• East London trust has 1,015 patients waiting more than a year on elective RTT pathway
  • Barking, Havering and Redbridge University Hospitals Trust’s total dwarfs reported national figure
  • True national total not known as large acute trusts fail to report waiting times data

More than 1,000 patients waited more than a year for treatment at a single hospital trust – more than the rest of the English NHS put together – HSJ can reveal.

Barking, Havering and Redbridge University Hospitals Trust has not reported waiting times data to NHS England since February 2014, but a trust document obtained by HSJ shows it had 1,015 patients waiting more than a year for elective treatment at the start of February.

Cardiac surgery

Cardiac surgery

The true national figure for patients waiting 12 months or more is unknown

The number of one year waiters at the east London trust dwarfs the reported national total.

The latest NHS England data on elective waiting times showed 748 patients waiting more than a year for treatment as of December.

More than half of these were at just two trusts – North Bristol Trust with 167 and University Hospitals of Leicester Trust with 267. The remainder of the national total is spread over 41 acute trusts, most of which have less than five one year waiters.

Barking is one of nine acute trusts in England that do not report waiting times data, so the true national figure for patients waiting 12 months or more could be higher.

The revelation could expose Barking to a £5m fine from its commissioners. Clinical commissioning groups are allowed to fine a provider £5,000 for each month a patient waits beyond 52 weeks on a referral to treatment pathway.

Trust chief executive Matthew Hopkins said: “It is crucial that patients are seen as quickly as possible and we are sorry that a lot of patients are waiting too long for treatment. We are taking urgent action, working with our local partners and stakeholders, to ensure high quality, accessible care for our patients.

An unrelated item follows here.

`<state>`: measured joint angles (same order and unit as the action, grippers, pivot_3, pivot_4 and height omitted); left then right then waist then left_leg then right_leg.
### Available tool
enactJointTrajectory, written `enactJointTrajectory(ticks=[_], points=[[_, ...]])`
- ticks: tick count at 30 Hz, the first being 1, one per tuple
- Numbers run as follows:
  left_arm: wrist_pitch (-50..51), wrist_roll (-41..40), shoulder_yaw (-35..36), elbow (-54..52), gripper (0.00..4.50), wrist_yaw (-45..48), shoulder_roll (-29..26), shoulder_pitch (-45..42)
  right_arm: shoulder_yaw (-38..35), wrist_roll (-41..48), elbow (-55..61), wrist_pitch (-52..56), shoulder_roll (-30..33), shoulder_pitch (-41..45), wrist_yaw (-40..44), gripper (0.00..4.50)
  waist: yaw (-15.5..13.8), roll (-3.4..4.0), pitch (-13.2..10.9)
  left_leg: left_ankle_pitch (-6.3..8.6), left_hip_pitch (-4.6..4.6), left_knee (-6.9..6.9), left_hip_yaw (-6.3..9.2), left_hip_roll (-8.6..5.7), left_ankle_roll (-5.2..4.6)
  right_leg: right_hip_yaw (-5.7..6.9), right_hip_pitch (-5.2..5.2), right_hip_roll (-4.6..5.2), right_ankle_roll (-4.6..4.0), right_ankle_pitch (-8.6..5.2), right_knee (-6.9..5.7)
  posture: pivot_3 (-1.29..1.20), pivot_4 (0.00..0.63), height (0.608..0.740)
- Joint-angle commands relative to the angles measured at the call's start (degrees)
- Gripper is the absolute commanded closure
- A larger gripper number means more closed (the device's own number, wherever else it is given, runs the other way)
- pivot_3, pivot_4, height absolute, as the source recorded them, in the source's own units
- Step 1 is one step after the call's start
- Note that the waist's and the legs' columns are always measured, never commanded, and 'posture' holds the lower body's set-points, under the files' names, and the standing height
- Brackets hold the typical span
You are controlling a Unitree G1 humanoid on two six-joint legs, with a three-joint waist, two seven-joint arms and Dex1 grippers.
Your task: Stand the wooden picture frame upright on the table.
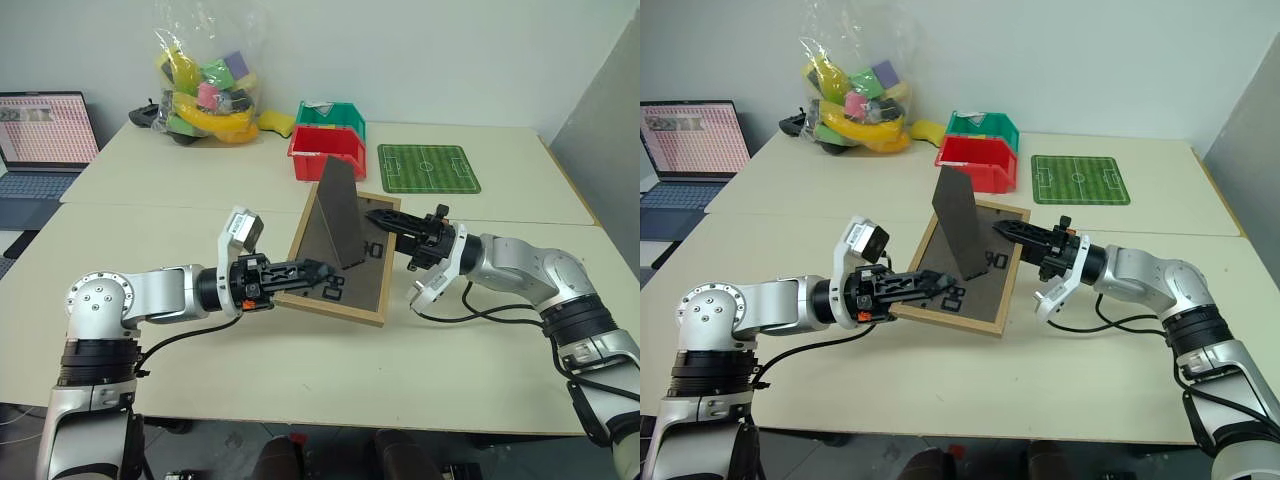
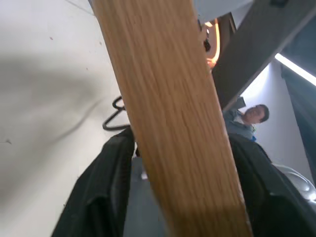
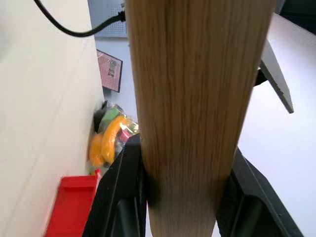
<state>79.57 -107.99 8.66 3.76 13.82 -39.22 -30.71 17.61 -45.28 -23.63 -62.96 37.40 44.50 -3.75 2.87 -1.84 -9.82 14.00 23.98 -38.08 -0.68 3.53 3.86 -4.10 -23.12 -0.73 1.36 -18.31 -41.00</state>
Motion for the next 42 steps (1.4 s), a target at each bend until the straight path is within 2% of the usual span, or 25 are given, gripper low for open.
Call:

“We have significantly reduced the backlog of patients who have been waiting by putting on extra clinics to see and treat the people who had been waiting too long, but we know there is much more to do. This [financial] year we will have provided 520,000 outpatient appointments, 25,000 more than last year, and are committed to meeting the waiting time standard by the end of 2016-17.

“We announced back in early 2014 that we had introduced a new reporting system which had identified several operational issues with our referral to treatment reporting, dating back several years. We carried out a thorough validation exercise to make sure we were confident with our figures, and suspended reporting of our performance while that took place.

“A longstanding mismatch between capacity and demand, and the issues with reporting our performance, meant that a substantial backlog had built up.”

He added: “Those patients who have been waiting a significant amount of time have been contacted and we are booking in their appointments for the coming weeks.

“We have put in place a robust recovery plan, with support from the NHS Trust Development Authority and NHS England.”